Slips of the tongue (& pen): How forensic linguistics is transforming crime detection

Georgina Heydon, Associate Professor in Criminology and Justice Studies at RMIT, was the star attraction at Sisters in Crime 2013 Law Week event. Now the President of the International Association of Forensic Linguists, Georgina organised the sponsorship of the inaugural award for the Best Forensic Linguistics Story in the 2018 Scarlet Stiletto Awards.

Here she explains what forensic linguistics is and how word usage, grammar, punctuation and syntax can unmask criminals.

 Forensic linguistics is the analysis of language in a legal setting. It is somewhat analogous to forensic psychology, in that the forensic application can be part of a crime scene investigation, or it can be broadly contributing to justice and legal process.

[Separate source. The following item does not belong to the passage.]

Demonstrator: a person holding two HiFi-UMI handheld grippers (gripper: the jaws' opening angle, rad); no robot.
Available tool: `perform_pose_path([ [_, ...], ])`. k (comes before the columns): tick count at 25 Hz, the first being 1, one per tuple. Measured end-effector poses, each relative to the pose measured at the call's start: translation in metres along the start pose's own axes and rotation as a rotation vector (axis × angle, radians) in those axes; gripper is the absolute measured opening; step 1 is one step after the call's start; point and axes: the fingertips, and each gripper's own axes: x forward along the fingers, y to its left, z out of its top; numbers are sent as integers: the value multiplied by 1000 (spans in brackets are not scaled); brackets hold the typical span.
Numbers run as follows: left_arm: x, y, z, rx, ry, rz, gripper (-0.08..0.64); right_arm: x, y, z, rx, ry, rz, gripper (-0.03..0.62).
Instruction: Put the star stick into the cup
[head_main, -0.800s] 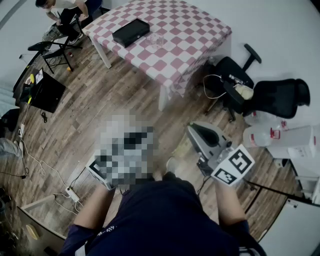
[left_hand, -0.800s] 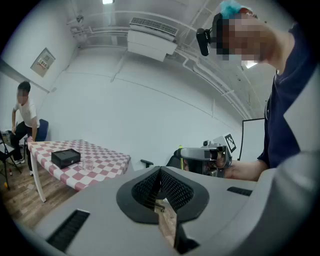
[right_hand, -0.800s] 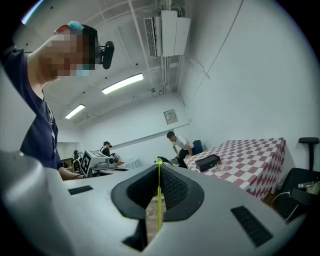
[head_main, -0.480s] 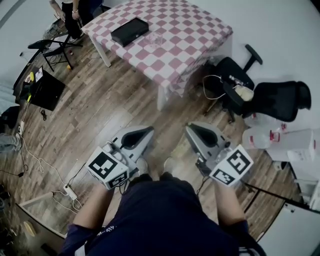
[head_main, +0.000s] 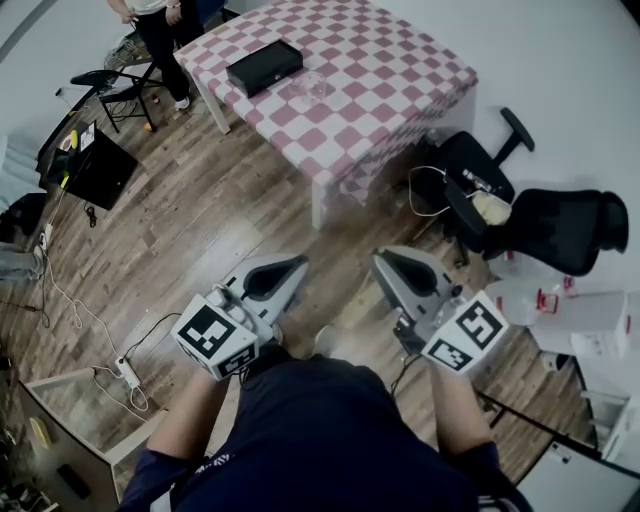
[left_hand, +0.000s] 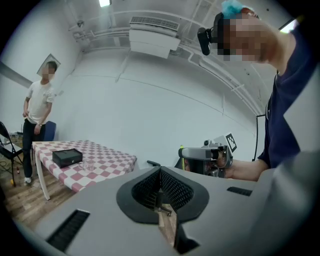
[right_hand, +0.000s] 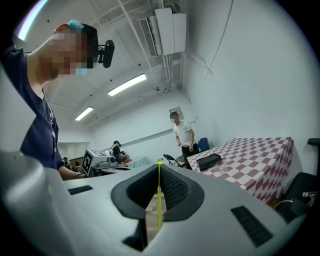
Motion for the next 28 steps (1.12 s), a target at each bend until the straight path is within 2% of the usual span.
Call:
perform_pose_path([
  [8,22,7,3,-3,-6,60,31,-6,-34,6,-4,8,33,21],
  [15,39,49,-2,-30,-23,80,31,27,-65,2,-3,32,46,22],
  [20,67,102,2,-54,-25,63,31,65,-108,3,12,64,18,22],
  [28,111,237,27,-55,10,38,31,175,-195,26,43,78,-42,22],
])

For instance, a forensic linguist might analyse the language used in an anonymous threatening letter sent to a murder victim to determine if it might have been written by the prime suspect.

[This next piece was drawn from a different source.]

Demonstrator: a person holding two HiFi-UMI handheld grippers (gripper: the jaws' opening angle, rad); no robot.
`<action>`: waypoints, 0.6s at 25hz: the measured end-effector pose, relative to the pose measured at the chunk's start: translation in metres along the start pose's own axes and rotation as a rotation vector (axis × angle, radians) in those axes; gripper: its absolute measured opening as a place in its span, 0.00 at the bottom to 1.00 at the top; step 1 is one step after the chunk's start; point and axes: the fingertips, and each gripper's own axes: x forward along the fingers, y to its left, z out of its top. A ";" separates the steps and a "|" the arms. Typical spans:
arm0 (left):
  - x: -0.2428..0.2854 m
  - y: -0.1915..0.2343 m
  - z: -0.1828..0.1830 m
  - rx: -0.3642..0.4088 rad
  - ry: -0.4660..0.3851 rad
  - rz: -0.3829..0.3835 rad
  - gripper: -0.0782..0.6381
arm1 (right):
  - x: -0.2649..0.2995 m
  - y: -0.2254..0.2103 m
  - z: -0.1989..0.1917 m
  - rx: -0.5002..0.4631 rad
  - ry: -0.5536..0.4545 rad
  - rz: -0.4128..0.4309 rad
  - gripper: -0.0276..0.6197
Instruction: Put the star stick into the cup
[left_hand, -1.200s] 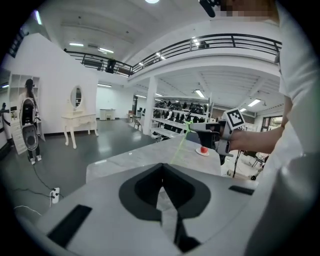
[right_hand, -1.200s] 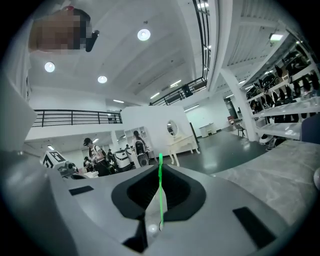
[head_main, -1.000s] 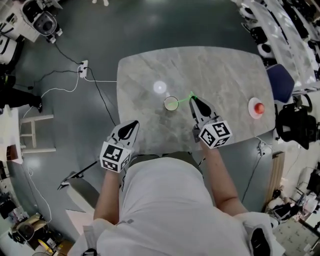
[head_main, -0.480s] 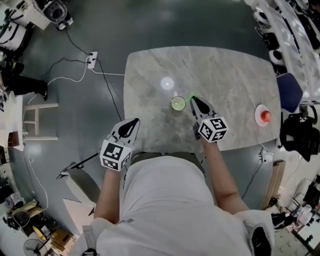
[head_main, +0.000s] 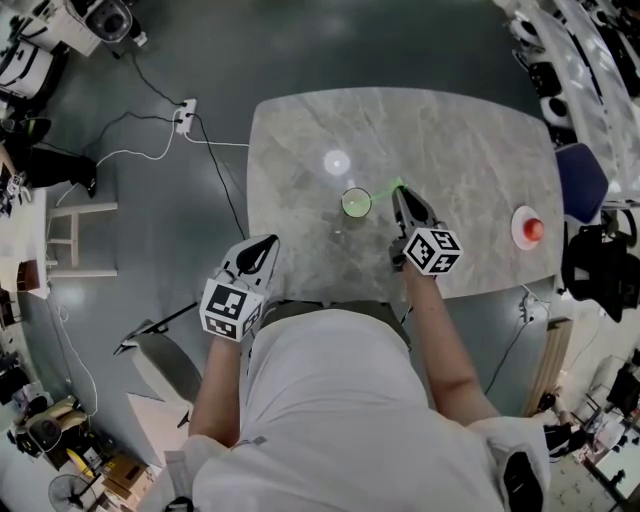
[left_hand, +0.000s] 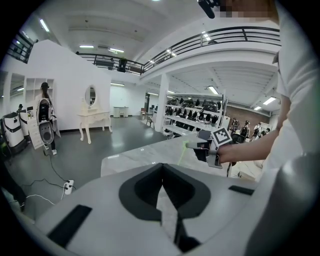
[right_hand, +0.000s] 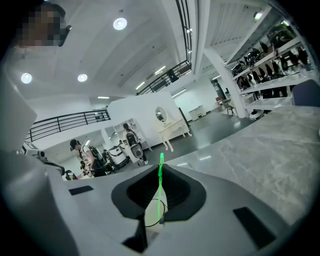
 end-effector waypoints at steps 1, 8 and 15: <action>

Dr Georgina Heydon@Law Week 2013

Other branches of forensic linguistics are concerned with the language of justice institutions, such as police interrogation, judges’ decisions or courtroom cross-examination. Forensic linguistics is becoming ever more important because of the sheer volume of written and spoken material captured online and available as evidence in civil and criminal cases.

Written and spoken language can be analysed systematically by trained linguists using sophisticated techniques such computational parsing of written text or spectrographic analysis of voice recordings.

The International Association of Forensic Linguists believes that the justice system is urgent need of linguistic expertise, and yet few people even know what linguists do. Most people did not learn basic grammar at school, let alone the complexities of phonetics, phonology, morpho-syntax, semantics, sociolinguistics, pragmatics and discourse analysis.

Yet these are the basic tools for the systematic analysis of language. Determining the likelihood of common authorship of two documents, or what was said on a muffled wiretap recording is not the job of a lay person: a qualified linguist is required.

Linguistic expertise is also vital in contested cases of language proficiency, such as when a person who speaks a language other than English has been denied an interpreter.

When as President of the IAFL, I wanted to raise public awareness about linguistics and language in the justice system, I reached out to the Sisters in Crime, where I knew I would find writers most likely to appreciate the forensic analysis of language.

Crime writers are perfectly positioned as aficionados of justice and language. The IAFL looks forward to seeing how their expertise is represented in fiction, and hope that it is every bit as intriguing as the real thing.